> **Task statement**: Extract each line holding the word "piece" from the entries.

───── Data provided ─────

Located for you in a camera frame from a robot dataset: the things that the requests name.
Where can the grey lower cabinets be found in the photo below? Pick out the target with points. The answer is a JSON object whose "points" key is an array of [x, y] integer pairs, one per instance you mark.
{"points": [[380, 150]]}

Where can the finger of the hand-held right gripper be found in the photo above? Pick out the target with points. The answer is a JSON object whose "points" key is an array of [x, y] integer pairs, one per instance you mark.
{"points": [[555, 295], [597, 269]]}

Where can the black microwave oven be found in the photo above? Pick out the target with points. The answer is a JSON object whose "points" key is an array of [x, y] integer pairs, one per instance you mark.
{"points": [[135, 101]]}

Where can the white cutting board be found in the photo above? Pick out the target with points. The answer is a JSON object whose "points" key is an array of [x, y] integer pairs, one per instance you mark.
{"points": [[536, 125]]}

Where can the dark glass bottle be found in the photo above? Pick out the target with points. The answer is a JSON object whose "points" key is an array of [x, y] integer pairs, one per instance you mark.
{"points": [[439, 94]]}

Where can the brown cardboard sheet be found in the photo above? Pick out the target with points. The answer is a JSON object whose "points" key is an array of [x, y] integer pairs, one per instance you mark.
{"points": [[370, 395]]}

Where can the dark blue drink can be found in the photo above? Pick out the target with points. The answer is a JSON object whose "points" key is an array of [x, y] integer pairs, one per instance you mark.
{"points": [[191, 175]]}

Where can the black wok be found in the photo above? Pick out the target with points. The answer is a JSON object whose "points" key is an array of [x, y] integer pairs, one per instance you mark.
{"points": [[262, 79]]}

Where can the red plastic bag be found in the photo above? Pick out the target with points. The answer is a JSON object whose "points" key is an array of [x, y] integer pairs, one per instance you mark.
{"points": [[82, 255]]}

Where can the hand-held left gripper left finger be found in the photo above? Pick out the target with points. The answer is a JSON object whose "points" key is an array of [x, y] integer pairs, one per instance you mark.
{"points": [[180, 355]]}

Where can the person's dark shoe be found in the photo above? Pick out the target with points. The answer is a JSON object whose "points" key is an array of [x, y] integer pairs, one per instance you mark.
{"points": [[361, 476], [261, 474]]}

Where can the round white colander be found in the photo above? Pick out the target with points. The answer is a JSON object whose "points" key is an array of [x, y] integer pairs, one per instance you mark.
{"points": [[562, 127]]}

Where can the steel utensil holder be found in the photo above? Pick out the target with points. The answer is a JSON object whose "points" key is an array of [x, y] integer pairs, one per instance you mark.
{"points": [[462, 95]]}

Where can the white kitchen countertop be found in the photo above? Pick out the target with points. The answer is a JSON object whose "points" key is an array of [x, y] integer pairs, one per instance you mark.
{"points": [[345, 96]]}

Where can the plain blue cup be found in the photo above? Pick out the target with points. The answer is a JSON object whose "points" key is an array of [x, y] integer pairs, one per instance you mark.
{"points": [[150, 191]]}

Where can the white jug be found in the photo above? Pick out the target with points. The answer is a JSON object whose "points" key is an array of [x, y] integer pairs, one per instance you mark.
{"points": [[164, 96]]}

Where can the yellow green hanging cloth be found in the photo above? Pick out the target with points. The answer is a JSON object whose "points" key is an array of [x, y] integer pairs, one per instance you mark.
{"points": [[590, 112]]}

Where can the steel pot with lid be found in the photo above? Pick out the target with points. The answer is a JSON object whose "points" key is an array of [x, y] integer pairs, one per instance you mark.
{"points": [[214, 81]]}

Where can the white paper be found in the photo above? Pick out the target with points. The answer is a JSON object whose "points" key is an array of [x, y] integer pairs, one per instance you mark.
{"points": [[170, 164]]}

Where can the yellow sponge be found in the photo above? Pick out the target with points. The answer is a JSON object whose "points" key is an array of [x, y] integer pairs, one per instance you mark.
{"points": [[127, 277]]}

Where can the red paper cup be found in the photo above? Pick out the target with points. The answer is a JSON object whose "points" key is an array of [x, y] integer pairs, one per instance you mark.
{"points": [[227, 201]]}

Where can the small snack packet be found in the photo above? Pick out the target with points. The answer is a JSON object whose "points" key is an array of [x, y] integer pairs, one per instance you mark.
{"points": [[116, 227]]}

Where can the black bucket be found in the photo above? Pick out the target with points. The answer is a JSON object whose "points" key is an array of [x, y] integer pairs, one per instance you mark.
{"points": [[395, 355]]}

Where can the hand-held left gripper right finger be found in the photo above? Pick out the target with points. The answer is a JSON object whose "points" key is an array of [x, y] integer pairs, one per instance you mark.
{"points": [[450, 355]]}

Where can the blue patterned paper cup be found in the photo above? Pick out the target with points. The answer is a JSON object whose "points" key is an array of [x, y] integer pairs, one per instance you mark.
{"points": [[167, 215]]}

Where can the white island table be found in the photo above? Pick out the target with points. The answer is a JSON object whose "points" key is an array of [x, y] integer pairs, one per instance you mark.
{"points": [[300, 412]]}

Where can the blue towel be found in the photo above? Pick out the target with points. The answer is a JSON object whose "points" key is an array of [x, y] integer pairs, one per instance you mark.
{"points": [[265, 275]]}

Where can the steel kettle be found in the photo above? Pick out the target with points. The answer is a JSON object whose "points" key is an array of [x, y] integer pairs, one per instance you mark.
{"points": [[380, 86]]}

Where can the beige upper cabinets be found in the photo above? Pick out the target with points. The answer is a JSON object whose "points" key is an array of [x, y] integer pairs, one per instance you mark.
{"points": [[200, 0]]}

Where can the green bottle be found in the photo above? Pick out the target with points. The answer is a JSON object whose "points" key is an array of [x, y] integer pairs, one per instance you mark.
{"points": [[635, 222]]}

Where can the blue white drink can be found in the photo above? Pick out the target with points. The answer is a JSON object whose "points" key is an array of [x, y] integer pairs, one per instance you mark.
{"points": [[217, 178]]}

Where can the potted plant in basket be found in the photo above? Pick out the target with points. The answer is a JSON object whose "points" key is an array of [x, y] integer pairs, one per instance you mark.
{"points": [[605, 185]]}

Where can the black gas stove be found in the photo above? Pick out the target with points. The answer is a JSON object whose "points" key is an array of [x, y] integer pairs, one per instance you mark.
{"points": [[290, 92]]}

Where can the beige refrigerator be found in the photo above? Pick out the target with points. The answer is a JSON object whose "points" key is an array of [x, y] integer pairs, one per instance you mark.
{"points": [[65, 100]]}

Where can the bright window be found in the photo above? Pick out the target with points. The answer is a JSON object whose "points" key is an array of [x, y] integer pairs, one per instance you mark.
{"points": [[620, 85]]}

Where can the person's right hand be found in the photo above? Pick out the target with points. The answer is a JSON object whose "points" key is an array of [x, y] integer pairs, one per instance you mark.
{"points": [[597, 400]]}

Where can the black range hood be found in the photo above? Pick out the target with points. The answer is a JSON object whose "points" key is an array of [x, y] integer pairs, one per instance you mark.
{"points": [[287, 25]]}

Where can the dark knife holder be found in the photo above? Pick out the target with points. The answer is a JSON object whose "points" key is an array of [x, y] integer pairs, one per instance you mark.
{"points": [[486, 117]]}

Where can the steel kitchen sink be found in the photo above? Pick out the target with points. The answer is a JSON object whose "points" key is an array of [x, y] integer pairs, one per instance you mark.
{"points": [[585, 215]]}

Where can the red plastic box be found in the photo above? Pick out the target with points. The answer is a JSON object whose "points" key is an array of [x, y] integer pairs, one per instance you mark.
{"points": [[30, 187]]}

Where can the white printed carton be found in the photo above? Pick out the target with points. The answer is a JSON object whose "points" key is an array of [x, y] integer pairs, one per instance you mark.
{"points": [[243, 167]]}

─────
───── Data provided ─────

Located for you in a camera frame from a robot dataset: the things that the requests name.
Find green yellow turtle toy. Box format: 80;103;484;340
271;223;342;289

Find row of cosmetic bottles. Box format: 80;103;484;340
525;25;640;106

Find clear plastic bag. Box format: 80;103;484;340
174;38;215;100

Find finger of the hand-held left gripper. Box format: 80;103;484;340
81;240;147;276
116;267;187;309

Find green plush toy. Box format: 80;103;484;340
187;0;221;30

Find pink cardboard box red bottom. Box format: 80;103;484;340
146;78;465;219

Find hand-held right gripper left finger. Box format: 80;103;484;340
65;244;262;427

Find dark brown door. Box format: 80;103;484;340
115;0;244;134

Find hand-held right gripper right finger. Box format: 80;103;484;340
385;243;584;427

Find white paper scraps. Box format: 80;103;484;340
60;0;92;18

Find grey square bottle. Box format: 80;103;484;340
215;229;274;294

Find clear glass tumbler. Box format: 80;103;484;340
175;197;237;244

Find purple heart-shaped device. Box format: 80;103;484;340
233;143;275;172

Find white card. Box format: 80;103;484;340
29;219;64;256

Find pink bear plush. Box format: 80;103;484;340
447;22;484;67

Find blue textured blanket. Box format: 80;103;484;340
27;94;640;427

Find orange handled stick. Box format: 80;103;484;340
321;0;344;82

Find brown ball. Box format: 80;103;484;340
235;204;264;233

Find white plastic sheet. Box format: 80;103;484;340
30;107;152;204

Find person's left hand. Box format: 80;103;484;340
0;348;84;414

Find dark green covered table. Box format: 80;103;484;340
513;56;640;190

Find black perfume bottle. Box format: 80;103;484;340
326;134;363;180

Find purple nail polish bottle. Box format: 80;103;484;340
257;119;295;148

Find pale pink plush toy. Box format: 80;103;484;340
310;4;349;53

─────
───── Data provided ─────

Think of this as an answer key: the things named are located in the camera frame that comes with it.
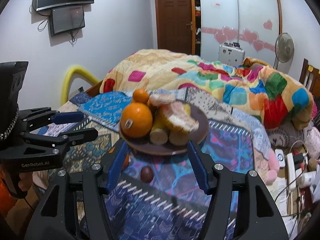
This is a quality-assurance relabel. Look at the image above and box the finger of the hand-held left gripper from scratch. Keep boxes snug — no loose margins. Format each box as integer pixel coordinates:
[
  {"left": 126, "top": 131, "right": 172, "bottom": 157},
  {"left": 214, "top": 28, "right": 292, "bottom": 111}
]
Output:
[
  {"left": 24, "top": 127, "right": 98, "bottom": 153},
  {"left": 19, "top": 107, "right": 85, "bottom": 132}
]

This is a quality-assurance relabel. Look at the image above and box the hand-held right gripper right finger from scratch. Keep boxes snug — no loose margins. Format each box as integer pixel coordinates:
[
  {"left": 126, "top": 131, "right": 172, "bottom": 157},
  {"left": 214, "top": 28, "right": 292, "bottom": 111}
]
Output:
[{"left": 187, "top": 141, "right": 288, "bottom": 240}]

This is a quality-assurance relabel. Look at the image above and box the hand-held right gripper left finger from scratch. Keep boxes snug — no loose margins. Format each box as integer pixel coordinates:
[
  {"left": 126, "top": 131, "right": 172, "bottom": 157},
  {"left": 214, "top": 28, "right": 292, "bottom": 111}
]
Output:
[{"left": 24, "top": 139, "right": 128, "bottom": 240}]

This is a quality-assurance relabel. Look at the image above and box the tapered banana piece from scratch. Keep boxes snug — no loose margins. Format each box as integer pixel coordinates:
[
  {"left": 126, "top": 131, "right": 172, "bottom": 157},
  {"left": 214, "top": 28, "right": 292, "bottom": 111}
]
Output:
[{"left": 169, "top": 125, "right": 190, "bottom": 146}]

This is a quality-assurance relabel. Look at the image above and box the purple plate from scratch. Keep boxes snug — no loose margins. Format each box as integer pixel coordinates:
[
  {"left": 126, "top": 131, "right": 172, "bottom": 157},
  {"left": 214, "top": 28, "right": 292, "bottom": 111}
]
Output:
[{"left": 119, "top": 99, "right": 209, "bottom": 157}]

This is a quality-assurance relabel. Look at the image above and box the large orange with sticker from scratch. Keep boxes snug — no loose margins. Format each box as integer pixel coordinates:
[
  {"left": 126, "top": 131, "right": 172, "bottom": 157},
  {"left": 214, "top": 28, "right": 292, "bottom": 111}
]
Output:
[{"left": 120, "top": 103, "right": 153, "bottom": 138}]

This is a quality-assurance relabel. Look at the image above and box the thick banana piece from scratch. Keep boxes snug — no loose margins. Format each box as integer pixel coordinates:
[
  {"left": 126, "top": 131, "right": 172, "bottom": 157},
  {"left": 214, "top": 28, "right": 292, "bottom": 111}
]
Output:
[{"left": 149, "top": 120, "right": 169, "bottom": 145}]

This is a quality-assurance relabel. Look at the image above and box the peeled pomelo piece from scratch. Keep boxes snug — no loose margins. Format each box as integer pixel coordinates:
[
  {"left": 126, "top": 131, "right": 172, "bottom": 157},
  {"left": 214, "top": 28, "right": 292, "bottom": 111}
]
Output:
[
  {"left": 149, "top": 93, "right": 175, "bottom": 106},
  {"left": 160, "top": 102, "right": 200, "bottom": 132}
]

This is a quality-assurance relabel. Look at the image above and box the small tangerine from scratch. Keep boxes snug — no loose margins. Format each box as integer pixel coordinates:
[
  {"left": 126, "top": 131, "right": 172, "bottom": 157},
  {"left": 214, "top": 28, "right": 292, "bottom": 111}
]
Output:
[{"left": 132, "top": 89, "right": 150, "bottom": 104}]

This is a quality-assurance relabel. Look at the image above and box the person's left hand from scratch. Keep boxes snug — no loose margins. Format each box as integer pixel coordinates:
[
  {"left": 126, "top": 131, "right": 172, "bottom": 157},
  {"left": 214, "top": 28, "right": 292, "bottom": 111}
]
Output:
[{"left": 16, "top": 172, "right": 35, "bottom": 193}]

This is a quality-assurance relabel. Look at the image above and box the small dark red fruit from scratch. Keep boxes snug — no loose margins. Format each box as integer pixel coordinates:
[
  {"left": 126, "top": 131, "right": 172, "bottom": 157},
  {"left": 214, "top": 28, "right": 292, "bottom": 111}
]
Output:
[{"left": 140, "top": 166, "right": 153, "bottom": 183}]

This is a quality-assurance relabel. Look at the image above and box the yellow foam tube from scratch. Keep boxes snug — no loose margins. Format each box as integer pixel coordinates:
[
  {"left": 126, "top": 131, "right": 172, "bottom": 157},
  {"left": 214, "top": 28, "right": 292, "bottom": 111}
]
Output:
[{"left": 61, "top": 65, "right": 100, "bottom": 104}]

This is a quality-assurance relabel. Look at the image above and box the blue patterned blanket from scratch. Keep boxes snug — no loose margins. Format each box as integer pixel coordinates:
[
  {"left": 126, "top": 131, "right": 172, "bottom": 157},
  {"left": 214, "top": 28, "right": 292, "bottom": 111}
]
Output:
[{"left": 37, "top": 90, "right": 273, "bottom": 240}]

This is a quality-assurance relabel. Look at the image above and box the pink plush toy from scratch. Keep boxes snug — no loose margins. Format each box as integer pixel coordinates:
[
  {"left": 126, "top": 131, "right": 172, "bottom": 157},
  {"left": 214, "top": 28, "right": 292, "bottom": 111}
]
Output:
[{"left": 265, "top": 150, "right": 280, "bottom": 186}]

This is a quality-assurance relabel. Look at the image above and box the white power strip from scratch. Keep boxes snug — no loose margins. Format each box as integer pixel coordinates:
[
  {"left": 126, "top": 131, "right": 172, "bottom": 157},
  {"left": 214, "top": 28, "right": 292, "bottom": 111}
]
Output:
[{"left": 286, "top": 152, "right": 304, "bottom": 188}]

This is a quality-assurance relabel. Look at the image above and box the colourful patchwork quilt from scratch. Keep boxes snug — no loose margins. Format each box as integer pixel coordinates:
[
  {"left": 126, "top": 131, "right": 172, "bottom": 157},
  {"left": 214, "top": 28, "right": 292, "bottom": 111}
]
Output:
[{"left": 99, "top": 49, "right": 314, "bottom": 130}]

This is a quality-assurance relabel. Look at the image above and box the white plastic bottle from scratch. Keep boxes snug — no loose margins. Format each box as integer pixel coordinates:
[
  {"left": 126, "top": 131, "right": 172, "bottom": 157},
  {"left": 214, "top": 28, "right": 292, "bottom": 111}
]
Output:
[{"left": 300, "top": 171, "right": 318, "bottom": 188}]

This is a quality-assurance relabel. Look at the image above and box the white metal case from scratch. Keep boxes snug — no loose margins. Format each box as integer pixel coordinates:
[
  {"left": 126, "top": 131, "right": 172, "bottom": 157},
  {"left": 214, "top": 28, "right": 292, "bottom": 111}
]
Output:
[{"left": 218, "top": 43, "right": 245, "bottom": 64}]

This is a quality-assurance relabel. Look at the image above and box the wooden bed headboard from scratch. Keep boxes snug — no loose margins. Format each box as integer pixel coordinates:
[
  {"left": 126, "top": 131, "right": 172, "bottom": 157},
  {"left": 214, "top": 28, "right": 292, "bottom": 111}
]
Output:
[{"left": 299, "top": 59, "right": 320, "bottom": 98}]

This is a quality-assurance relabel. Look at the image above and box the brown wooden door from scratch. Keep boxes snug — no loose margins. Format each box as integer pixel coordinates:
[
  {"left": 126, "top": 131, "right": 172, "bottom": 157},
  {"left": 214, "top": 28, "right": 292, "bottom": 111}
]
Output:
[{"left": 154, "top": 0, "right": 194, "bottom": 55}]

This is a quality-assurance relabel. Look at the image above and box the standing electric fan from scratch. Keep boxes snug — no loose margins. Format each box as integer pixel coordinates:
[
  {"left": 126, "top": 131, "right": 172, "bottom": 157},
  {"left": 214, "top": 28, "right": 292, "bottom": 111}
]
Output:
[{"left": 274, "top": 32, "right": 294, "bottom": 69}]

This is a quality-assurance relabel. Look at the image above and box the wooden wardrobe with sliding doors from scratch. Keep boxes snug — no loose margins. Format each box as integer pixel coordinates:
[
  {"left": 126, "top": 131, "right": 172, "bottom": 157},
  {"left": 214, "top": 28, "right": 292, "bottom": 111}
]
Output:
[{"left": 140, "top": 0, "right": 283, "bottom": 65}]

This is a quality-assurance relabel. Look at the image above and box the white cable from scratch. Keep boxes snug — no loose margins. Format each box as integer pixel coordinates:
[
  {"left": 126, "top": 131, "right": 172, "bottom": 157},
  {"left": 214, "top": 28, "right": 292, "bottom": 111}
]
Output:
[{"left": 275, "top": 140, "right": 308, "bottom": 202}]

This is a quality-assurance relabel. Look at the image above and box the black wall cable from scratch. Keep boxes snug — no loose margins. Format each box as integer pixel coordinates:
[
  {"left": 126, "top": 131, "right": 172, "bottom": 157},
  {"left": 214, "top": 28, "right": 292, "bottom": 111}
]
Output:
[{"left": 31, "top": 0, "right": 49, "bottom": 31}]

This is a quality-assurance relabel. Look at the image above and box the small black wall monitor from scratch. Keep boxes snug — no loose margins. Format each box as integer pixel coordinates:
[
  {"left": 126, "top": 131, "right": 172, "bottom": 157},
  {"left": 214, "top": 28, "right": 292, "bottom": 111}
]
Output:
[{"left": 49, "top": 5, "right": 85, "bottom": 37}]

─────

> **Answer space**:
This is a quality-assurance relabel. Look at the image above and box the tapered banana piece from scratch. Keep boxes snug — no loose margins. Format each box as integer pixel coordinates:
This is a quality-assurance relabel. Look at the image above and box the thick banana piece from scratch. Keep boxes snug — no loose margins. Format each box as integer pixel coordinates:
This is a quality-assurance relabel. Look at the image above and box the peeled pomelo piece from scratch. Keep boxes snug — no loose margins. Format each box as integer pixel coordinates:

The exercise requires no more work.